読めと言ったり読むなと言ったり。俺は小さなお姫様の暴走に小さくため息をついた。
「当然ですね」
……春日井部長の声が、いつもに増して冷たい気がする。踏んだり蹴ったりだなと思い、俺は肩を落とした。
「じゃあ、俺は帰るから」
どうせ、恩師も休みだし、何だかどっと疲れたのもあって、そう切り出した。そもそも、俺は昨日あまり寝ていないのだ。
「うん。バイバイ、お兄ちゃん。それ、私のきもちだから。はやくよんでね」
「はいはい」
「ぜったいだよ」
「じゃあ、部長、先に失礼します」
一言挨拶だけして、俺は校舎の外へ出た。
とりあえず、さっさと家に帰って、一度寝よう。微妙に小腹がすいているが、家にカップ麺ぐらいあっただろうかと思いながら歩きつつ、手渡されたラブレターを見る。
「もてる男はつらいねぇ……」
自分でいいながらちょっと悲しくなる。ただ告白する時に勇気がどれだけ必要なのかは、俺も体験したばかりだ。
だから千春ちゃんの気持ちを子供だからと言って馬鹿にするのは良くないのは分かっている。
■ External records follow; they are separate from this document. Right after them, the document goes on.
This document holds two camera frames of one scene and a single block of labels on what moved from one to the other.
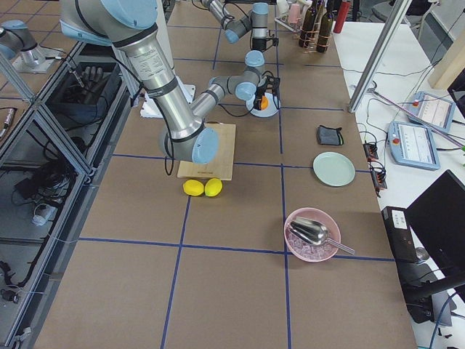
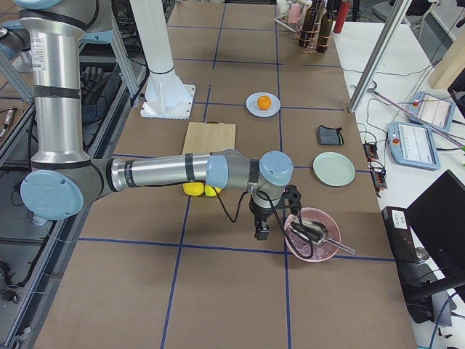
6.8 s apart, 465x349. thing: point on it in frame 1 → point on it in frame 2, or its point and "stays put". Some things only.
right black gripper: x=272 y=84 → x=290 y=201
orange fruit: x=264 y=103 stays put
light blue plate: x=271 y=110 stays put
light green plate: x=333 y=169 stays put
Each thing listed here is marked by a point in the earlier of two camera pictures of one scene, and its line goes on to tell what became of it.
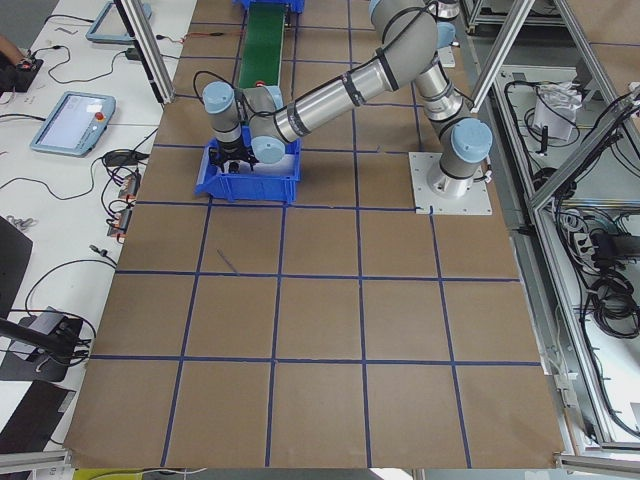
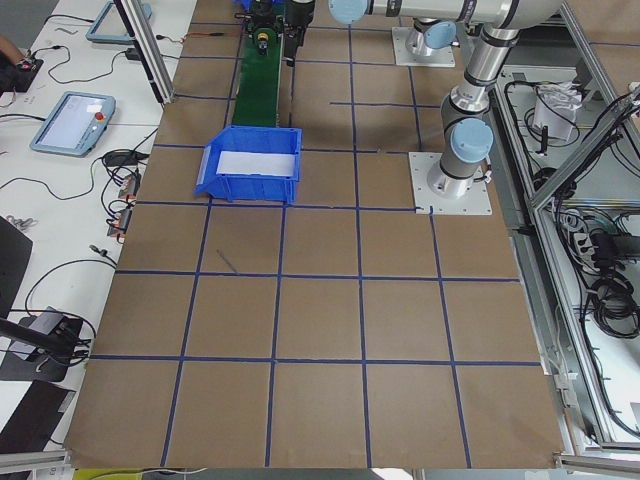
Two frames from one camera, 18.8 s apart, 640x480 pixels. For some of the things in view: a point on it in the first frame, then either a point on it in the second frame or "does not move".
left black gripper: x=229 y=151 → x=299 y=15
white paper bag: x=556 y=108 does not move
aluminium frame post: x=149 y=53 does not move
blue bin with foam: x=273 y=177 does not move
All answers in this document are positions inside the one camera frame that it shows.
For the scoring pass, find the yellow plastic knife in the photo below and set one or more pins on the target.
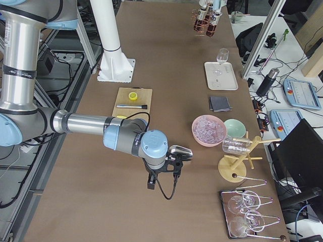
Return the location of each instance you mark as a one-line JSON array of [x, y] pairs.
[[121, 116]]

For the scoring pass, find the wooden cup tree stand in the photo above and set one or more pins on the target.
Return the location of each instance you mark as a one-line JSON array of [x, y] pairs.
[[232, 168]]

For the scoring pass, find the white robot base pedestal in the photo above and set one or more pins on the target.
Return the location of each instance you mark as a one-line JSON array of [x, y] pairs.
[[114, 66]]

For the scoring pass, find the bamboo cutting board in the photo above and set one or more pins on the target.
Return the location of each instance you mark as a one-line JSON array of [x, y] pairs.
[[144, 97]]

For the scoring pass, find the copper wire bottle basket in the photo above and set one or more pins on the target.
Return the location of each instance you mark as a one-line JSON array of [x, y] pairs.
[[204, 24]]

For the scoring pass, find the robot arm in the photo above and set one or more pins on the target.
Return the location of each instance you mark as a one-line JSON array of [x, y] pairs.
[[22, 120]]

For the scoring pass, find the pink bowl of ice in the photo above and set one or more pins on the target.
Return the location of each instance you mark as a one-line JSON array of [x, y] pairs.
[[208, 130]]

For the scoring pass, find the half lemon slice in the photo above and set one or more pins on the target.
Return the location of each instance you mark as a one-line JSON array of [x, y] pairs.
[[133, 96]]

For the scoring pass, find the black tray with glasses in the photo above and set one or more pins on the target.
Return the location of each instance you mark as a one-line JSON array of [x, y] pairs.
[[242, 216]]

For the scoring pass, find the blue teach pendant far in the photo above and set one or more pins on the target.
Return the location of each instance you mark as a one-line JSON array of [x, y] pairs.
[[301, 94]]

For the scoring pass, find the clear wine glass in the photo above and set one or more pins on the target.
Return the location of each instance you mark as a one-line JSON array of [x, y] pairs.
[[222, 56]]

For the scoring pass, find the black monitor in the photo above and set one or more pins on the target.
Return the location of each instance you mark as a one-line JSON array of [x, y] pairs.
[[299, 156]]

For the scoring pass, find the tea bottle in basket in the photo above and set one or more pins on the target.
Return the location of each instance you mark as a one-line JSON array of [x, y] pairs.
[[199, 19]]

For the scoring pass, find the steel ice scoop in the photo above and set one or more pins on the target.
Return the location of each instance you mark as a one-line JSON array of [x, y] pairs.
[[185, 154]]

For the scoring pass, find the tea bottle white cap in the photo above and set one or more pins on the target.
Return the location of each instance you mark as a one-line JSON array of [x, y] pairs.
[[214, 19]]

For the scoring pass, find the blue teach pendant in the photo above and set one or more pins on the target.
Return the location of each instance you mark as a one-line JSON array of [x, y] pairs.
[[284, 121], [301, 94]]

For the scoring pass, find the tea bottle at edge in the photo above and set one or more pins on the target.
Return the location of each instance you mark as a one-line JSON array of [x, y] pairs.
[[209, 10]]

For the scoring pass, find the blue teach pendant near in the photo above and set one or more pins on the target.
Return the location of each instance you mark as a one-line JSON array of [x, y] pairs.
[[284, 121]]

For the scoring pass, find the clear glass jar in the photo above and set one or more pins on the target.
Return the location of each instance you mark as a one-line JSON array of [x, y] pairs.
[[233, 145]]

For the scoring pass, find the green empty bowl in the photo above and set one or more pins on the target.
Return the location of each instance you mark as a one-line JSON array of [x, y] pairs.
[[235, 128]]

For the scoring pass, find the steel muddler black tip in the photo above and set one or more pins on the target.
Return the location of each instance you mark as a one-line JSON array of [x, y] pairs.
[[144, 106]]

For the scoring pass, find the black thermos bottle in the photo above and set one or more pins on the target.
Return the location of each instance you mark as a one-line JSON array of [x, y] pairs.
[[267, 82]]

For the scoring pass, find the cream serving tray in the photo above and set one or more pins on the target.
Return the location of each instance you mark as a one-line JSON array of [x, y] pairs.
[[220, 77]]

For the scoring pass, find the grey folded cloth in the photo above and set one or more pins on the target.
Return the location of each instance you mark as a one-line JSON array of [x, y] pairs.
[[219, 103]]

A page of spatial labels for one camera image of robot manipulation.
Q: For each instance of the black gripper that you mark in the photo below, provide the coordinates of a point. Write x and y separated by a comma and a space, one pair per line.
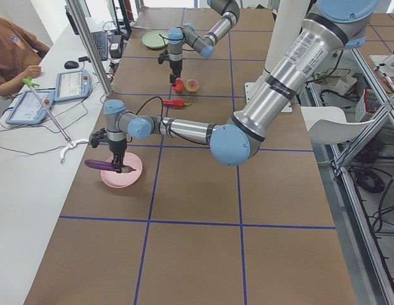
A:
175, 65
117, 147

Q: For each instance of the teach pendant tablet near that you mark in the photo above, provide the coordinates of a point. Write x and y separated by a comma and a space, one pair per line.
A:
27, 111

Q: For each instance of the aluminium frame post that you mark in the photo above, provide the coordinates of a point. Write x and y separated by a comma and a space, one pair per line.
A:
79, 19

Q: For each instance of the white chair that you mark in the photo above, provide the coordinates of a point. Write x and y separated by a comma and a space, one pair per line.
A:
328, 125

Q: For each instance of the teach pendant tablet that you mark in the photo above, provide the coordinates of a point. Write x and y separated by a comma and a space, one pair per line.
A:
27, 111
72, 85

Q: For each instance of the black computer mouse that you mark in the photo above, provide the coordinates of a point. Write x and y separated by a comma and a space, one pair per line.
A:
70, 64

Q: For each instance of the green plate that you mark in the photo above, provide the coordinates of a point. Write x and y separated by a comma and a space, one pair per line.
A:
155, 40

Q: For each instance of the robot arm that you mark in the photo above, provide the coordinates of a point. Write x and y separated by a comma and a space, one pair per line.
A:
305, 33
204, 45

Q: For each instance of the pink plate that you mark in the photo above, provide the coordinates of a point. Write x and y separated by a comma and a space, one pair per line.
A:
121, 180

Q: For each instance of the white plastic basket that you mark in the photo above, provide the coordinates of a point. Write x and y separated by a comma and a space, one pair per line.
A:
367, 105

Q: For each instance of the yellow-pink peach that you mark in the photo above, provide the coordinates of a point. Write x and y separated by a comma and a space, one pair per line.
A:
192, 85

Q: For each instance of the teach pendant tablet far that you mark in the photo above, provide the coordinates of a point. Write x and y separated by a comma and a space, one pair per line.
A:
72, 85

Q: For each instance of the red-orange pomegranate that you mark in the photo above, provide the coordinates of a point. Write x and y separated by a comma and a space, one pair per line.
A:
178, 85

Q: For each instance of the person in brown shirt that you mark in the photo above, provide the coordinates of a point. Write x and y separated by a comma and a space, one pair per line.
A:
20, 55

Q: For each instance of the black keyboard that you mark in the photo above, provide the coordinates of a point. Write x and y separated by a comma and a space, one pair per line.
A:
101, 44

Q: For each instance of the red chili pepper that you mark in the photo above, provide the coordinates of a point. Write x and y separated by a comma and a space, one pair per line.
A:
176, 104

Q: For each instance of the purple eggplant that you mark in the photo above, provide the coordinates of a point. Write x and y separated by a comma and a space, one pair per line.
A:
106, 166

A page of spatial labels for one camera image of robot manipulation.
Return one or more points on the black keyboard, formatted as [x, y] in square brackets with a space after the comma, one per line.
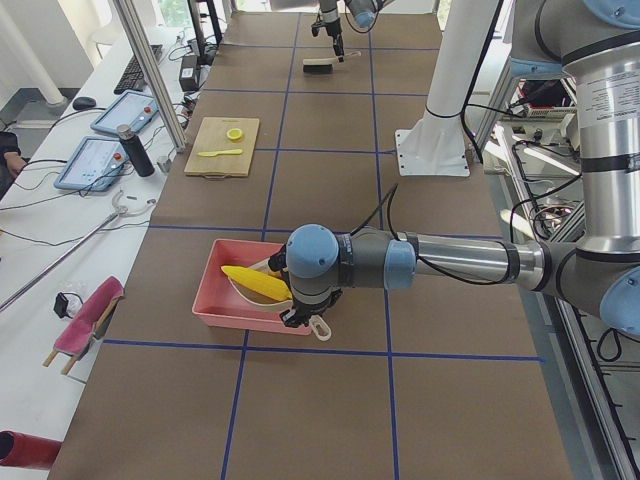
[132, 78]

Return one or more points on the bamboo cutting board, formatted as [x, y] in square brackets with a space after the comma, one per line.
[211, 136]

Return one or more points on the beige hand brush black bristles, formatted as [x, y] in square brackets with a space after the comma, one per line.
[319, 66]

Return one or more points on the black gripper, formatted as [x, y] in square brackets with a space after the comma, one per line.
[335, 33]
[311, 309]

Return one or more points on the seated person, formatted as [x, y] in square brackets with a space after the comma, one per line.
[12, 162]

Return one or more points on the yellow plastic toy knife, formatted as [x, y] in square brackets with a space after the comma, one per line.
[211, 154]

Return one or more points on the far blue teach pendant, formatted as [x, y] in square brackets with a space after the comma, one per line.
[131, 108]

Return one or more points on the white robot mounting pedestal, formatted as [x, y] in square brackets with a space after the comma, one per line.
[435, 145]

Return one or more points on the red cylinder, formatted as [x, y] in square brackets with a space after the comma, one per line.
[27, 451]

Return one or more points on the black water bottle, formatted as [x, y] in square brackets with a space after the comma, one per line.
[135, 151]

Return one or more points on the black computer mouse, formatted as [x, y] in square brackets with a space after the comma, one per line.
[81, 103]

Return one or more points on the blue teach pendant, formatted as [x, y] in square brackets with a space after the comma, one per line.
[131, 108]
[94, 166]

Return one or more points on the pink plastic bin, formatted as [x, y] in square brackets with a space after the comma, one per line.
[218, 303]

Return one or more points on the yellow lemon slice toy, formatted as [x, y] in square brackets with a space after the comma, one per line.
[235, 134]

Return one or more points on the black power adapter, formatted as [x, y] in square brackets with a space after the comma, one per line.
[189, 75]

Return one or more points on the near blue teach pendant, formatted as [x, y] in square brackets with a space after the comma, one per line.
[94, 166]

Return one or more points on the beige plastic dustpan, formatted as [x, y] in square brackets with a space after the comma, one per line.
[255, 295]

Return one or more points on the aluminium frame post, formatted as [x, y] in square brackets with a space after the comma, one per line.
[142, 51]

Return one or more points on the yellow toy corn cob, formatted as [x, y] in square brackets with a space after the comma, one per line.
[258, 282]

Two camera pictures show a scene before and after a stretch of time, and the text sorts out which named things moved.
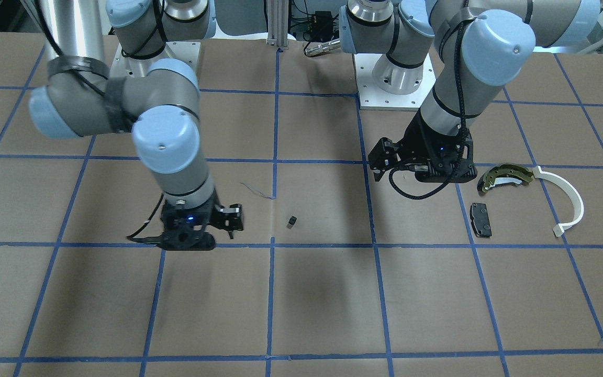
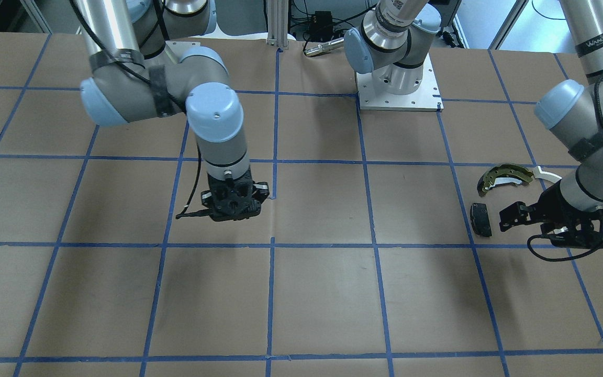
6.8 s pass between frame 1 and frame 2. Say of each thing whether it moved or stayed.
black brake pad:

そう思い俺はラブレターの封を切った。幸い休日である為、周りに人はいない。一応、千春ちゃんのご希望通り1人だ。
中に入っていた手紙もまたアニメのキャラが書かれていて、大変可愛らしい。女の子はこういう手紙を宝物にしていたりするから、大切な紙に千春ちゃんは気持ちを書いてくれたのだと思うと、悪い気はしない。答えられるかどうかは別として。
とりあえず、どういう風に書いてくれたのだろうと手紙を開いて、俺は足を止める。そこに書かれた文字は、俺が想像していたものとは違った為に。
「どういう……」
今出てきた校舎を振り返りながら、俺は千春ちゃんの言葉を思い返す。千春ちゃんは、早く読んでと言い、更に一人で読んでと言った。そして、私の気持ちだといい、ラブレターとは一言も言わなかった。
分からないことが多いが、それでも千春ちゃんが俺へ内緒でくれたメッセージだ。
あえて言葉にしなかったのは――誰かに聞かれないようにする為か。
「あー……、なんて返事をしたらいんだよ」
盗聴の可能性も考えて、俺はこれが千春ちゃんからのラブレターであるというような内容のコメントをする。
1人でペラペラしゃべるのもおかしいので、ここからは無言でも構わないだろう。
【きけん。はやく、かげろおねえちゃんのところにいって】。
そう書かれた手紙をポケットに突っこみ、俺はどういう事なのかを考えながら、駅へ向かった。